Arbitration has become a major form of dispute resolution in England and Wales since the introduction of the Arbitration Act in 1996. The 2011 High Court decision in Fulham Football Club (1987) Ltd v Richards and Another has reinforced the enthusiasm of the English courts for the arbitration process. The extent of that enthusiasm is something shareholders and other contracting parties should ensure they are fully aware of when they enter into agreements containing arbitration clauses.
Fulham Football Club issued an unfair prejudice petition against the Chairman of the Football Association Premier League, Sir David Richards, and the Association itself in respect of a transfer of player Peter Crouch from Portsmouth City FC to Tottenham Hotspur FC. Fulham alleged that Richards and the Association had acted against its interests by interfering in negotiations relating to its own bid for the player. As a shareholder in the Association, Fulham pursued its allegations by issuing an unfair prejudice petition under s994 of the Companies Act 2006 for breach by the Association of its own rules and its Articles of Association.
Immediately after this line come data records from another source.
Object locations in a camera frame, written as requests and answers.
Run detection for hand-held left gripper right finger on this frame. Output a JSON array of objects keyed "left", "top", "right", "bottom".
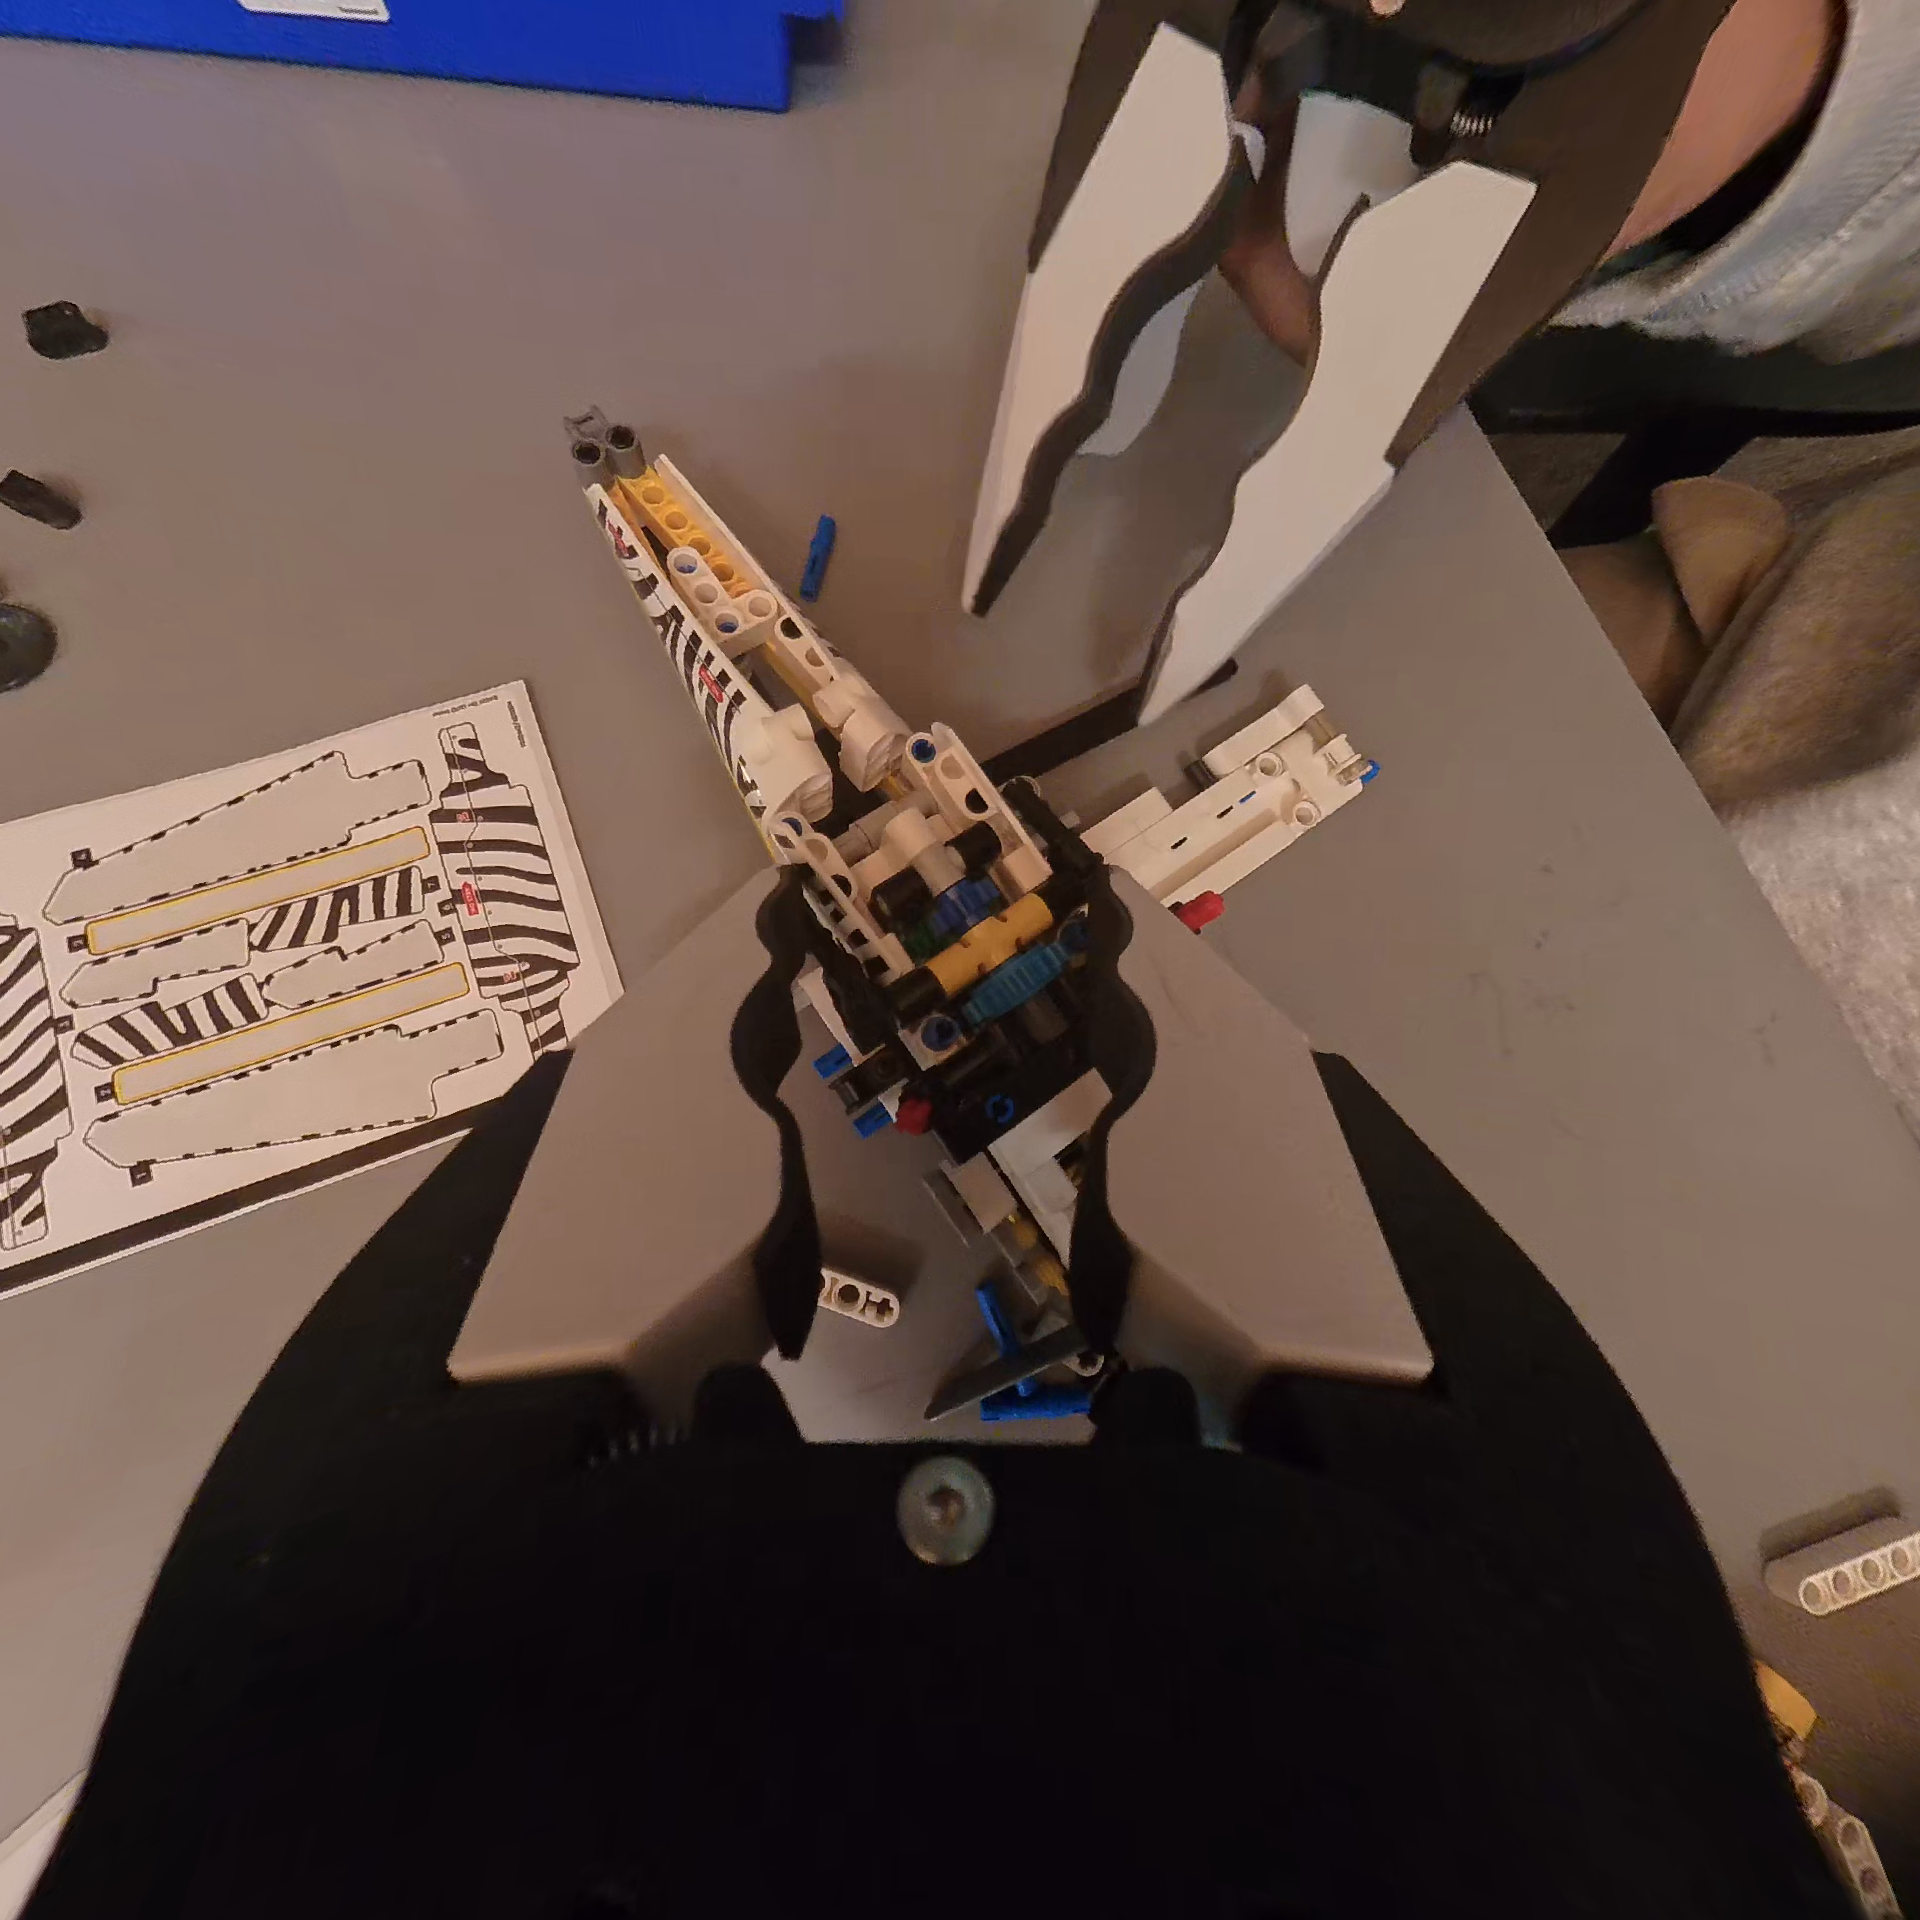
[{"left": 1069, "top": 867, "right": 1445, "bottom": 1389}]

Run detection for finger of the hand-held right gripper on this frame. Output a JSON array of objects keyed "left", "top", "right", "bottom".
[
  {"left": 1140, "top": 157, "right": 1544, "bottom": 728},
  {"left": 960, "top": 22, "right": 1259, "bottom": 616}
]

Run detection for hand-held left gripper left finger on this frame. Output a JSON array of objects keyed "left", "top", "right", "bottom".
[{"left": 448, "top": 870, "right": 825, "bottom": 1383}]

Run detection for white lego skid assembly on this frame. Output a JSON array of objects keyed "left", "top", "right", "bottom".
[{"left": 1079, "top": 680, "right": 1383, "bottom": 903}]

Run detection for zebra striped lego helicopter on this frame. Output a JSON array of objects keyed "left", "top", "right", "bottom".
[{"left": 563, "top": 404, "right": 1249, "bottom": 1420}]

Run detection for long black lego beam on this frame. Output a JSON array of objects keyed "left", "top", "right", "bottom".
[{"left": 977, "top": 660, "right": 1249, "bottom": 781}]

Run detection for short white lego beam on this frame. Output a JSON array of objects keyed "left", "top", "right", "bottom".
[{"left": 1763, "top": 1523, "right": 1920, "bottom": 1613}]

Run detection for long white lego beam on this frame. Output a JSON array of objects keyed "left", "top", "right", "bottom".
[{"left": 1793, "top": 1763, "right": 1876, "bottom": 1894}]

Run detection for person's right hand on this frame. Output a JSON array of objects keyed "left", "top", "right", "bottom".
[{"left": 1218, "top": 141, "right": 1335, "bottom": 360}]

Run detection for zebra sticker sheet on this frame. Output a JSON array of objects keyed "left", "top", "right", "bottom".
[{"left": 0, "top": 680, "right": 624, "bottom": 1298}]

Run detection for blue plastic bin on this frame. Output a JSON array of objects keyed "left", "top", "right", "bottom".
[{"left": 232, "top": 0, "right": 793, "bottom": 114}]
Richards and the Association applied for a stay of the petition under s9 Arbitration Act 2006 on the basis that the dispute fell within the terms of arbitration agreement in the Association's rules.
The key question for the court was whether the right to present an unfair prejudice petition was an inalienable right or whether it could be removed or extinguished by contract. Two precedents were considered: Vocom Europe Ltd (1998) where it was decided that an unfair prejudice petition could be removed or diminished by contract and Exeter City AFC Ltd v Football Conference Ltd (2004) which considered an unfair prejudice petition an inalienable right.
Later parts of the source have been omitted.